* **About this task**:
Your answer must hold only the lines below from the line containing "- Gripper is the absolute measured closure" through the line containing "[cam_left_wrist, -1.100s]", each reproduced exactly.

(Stored items from a collection)
:::::
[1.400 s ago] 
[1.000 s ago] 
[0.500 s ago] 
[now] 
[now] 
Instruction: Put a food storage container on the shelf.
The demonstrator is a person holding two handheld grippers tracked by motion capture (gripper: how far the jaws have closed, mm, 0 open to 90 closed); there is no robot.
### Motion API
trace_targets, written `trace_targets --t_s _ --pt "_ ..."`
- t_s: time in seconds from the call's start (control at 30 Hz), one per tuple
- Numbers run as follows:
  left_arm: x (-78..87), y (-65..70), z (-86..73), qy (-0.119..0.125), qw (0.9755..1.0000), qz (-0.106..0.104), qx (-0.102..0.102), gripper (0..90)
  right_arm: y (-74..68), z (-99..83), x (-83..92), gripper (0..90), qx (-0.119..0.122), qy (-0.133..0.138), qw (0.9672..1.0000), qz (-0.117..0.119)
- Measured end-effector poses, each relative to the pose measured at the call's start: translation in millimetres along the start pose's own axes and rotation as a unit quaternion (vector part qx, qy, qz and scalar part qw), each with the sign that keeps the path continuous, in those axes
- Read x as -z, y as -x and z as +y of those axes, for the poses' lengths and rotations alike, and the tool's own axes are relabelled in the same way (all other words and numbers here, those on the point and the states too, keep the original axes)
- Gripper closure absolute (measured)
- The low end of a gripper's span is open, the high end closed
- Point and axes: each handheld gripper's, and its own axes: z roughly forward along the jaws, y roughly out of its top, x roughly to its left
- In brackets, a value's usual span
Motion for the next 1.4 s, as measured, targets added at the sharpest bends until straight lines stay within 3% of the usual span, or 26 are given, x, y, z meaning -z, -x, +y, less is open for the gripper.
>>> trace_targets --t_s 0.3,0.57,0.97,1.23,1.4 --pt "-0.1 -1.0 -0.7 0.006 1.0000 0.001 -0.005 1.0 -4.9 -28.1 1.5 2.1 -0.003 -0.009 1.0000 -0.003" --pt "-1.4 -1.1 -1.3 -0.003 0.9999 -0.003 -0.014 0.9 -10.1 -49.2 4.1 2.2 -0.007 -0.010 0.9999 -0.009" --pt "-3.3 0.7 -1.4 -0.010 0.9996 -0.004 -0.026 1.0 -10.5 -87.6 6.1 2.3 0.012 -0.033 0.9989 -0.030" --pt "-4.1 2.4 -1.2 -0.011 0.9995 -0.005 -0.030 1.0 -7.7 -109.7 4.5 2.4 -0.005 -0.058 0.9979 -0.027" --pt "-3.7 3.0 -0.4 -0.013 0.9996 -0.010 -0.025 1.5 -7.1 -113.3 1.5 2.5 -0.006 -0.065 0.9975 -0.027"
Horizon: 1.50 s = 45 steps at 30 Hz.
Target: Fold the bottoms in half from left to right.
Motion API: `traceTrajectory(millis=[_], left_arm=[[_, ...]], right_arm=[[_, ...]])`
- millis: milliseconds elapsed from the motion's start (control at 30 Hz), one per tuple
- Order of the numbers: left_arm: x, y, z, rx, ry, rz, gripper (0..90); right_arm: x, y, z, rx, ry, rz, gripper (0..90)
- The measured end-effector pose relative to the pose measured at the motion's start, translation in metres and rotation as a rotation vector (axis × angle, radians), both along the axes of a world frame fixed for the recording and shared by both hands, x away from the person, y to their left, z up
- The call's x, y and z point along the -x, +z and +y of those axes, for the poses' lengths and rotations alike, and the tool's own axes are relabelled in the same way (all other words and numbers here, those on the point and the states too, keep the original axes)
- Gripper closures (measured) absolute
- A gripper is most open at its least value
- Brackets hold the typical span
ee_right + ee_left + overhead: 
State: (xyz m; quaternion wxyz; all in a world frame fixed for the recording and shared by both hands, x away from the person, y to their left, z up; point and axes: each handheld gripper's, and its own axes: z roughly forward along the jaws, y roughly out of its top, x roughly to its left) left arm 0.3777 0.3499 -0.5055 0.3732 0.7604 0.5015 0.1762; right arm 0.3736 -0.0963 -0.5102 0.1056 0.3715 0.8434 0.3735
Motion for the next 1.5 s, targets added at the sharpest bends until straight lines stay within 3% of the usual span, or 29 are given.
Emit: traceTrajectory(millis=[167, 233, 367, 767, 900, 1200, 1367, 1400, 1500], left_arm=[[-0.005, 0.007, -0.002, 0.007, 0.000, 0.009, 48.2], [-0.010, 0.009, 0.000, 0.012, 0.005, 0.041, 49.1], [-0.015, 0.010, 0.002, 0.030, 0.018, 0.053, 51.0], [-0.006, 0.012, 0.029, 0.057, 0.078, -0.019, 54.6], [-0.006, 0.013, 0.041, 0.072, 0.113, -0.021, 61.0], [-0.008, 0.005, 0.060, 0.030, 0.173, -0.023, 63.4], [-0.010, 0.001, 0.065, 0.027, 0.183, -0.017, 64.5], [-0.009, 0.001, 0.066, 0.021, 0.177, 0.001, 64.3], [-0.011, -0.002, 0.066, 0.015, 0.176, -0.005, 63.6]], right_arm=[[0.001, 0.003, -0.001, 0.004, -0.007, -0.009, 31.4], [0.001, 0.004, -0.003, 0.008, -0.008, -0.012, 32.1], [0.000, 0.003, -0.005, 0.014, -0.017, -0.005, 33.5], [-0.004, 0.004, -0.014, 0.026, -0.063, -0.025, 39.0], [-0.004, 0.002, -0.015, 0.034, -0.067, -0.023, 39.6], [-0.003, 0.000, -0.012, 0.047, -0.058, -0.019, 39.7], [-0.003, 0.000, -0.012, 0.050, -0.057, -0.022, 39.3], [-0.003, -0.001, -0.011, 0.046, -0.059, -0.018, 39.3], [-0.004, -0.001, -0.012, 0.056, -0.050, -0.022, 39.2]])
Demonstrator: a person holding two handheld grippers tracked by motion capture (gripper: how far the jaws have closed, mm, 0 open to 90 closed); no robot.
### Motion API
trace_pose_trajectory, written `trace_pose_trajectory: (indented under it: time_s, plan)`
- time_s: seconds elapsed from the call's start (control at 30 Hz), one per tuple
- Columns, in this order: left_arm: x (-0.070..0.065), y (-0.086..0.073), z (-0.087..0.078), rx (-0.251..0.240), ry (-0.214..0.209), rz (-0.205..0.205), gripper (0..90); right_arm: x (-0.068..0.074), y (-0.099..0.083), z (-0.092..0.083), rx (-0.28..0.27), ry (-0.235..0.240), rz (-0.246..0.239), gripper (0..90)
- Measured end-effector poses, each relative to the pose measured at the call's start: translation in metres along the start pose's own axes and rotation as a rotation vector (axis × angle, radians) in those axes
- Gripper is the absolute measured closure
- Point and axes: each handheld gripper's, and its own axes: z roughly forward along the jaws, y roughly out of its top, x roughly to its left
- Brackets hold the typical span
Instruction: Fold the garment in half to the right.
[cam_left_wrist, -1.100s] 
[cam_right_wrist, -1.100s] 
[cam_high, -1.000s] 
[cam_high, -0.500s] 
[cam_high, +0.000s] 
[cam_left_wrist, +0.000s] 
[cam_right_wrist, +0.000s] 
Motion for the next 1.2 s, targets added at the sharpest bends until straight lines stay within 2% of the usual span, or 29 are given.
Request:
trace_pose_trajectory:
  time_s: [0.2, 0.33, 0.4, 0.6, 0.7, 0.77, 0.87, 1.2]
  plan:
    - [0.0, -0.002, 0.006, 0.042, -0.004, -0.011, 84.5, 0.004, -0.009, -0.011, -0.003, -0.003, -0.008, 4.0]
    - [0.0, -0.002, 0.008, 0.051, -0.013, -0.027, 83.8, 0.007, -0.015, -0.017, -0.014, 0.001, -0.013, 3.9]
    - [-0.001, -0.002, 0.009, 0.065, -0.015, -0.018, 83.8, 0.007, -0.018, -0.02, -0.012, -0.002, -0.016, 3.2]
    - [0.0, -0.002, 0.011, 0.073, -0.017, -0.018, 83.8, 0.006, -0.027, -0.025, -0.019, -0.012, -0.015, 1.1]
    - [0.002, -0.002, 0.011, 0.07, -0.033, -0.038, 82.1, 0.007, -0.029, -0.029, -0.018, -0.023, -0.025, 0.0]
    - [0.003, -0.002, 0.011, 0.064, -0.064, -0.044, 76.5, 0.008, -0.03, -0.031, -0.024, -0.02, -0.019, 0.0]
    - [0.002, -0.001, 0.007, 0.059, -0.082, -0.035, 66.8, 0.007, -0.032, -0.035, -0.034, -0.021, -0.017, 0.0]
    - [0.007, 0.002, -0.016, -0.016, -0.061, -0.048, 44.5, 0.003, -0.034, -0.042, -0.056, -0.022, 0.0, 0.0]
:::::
* **Completed exercise**:
- Gripper is the absolute measured closure
- Point and axes: each handheld gripper's, and its own axes: z roughly forward along the jaws, y roughly out of its top, x roughly to its left
- Brackets hold the typical span
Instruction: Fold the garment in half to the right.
[cam_left_wrist, -1.100s] 

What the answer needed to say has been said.